YOUR INSTRUCTIONS:
Retype the complete listing without any change.

########################################

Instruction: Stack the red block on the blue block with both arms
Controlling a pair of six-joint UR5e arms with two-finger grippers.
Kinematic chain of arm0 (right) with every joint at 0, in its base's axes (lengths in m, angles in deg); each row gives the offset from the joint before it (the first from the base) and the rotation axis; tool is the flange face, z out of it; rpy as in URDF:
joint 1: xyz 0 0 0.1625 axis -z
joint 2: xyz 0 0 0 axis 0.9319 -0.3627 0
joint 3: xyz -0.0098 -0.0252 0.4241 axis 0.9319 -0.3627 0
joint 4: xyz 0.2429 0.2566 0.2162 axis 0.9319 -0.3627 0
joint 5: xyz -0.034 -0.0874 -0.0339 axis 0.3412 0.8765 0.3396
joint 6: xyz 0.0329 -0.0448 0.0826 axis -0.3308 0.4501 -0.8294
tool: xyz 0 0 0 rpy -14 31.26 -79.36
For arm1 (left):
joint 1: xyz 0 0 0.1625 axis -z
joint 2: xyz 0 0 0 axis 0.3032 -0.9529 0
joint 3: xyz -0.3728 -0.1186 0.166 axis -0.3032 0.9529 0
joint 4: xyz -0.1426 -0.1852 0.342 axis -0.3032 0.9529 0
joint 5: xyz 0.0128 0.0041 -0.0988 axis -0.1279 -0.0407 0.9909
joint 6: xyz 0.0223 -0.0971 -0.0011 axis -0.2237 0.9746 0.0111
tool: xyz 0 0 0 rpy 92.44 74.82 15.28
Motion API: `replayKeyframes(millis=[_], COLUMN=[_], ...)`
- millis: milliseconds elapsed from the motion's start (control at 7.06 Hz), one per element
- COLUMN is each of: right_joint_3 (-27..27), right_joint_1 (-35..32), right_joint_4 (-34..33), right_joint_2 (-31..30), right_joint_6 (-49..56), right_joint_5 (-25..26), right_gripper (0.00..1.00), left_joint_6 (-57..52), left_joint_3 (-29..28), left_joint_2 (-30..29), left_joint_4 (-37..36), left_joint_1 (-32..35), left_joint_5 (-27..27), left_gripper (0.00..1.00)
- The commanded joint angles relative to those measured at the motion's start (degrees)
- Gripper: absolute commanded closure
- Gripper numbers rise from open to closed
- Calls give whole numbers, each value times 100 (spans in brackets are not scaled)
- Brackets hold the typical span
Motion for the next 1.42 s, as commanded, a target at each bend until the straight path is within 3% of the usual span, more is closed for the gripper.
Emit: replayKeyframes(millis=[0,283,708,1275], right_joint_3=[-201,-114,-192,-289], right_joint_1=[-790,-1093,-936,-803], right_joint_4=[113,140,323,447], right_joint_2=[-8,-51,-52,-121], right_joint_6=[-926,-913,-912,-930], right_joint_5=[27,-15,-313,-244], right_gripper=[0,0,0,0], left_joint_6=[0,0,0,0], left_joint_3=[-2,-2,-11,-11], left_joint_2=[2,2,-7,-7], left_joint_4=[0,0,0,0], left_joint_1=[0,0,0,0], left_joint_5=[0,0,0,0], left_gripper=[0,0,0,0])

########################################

RESPONSE:
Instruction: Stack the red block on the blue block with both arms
Controlling a pair of six-joint UR5e arms with two-finger grippers.
Kinematic chain of arm0 (right) with every joint at 0, in its base's axes (lengths in m, angles in deg); each row gives the offset from the joint before it (the first from the base) and the rotation axis; tool is the flange face, z out of it; rpy as in URDF:
joint 1: xyz 0 0 0.1625 axis -z
joint 2: xyz 0 0 0 axis 0.9319 -0.3627 0
joint 3: xyz -0.0098 -0.0252 0.4241 axis 0.9319 -0.3627 0
joint 4: xyz 0.2429 0.2566 0.2162 axis 0.9319 -0.3627 0
joint 5: xyz -0.034 -0.0874 -0.0339 axis 0.3412 0.8765 0.3396
joint 6: xyz 0.0329 -0.0448 0.0826 axis -0.3308 0.4501 -0.8294
tool: xyz 0 0 0 rpy -14 31.26 -79.36
For arm1 (left):
joint 1: xyz 0 0 0.1625 axis -z
joint 2: xyz 0 0 0 axis 0.3032 -0.9529 0
joint 3: xyz -0.3728 -0.1186 0.166 axis -0.3032 0.9529 0
joint 4: xyz -0.1426 -0.1852 0.342 axis -0.3032 0.9529 0
joint 5: xyz 0.0128 0.0041 -0.0988 axis -0.1279 -0.0407 0.9909
joint 6: xyz 0.0223 -0.0971 -0.0011 axis -0.2237 0.9746 0.0111
tool: xyz 0 0 0 rpy 92.44 74.82 15.28
Motion API: `replayKeyframes(millis=[_], COLUMN=[_], ...)`
- millis: milliseconds elapsed from the motion's start (control at 7.06 Hz), one per element
- COLUMN is each of: right_joint_3 (-27..27), right_joint_1 (-35..32), right_joint_4 (-34..33), right_joint_2 (-31..30), right_joint_6 (-49..56), right_joint_5 (-25..26), right_gripper (0.00..1.00), left_joint_6 (-57..52), left_joint_3 (-29..28), left_joint_2 (-30..29), left_joint_4 (-37..36), left_joint_1 (-32..35), left_joint_5 (-27..27), left_gripper (0.00..1.00)
- The commanded joint angles relative to those measured at the motion's start (degrees)
- Gripper: absolute commanded closure
- Gripper numbers rise from open to closed
- Calls give whole numbers, each value times 100 (spans in brackets are not scaled)
- Brackets hold the typical span
Motion for the next 1.42 s, as commanded, a target at each bend until the straight path is within 3% of the usual span, more is closed for the gripper.
Emit: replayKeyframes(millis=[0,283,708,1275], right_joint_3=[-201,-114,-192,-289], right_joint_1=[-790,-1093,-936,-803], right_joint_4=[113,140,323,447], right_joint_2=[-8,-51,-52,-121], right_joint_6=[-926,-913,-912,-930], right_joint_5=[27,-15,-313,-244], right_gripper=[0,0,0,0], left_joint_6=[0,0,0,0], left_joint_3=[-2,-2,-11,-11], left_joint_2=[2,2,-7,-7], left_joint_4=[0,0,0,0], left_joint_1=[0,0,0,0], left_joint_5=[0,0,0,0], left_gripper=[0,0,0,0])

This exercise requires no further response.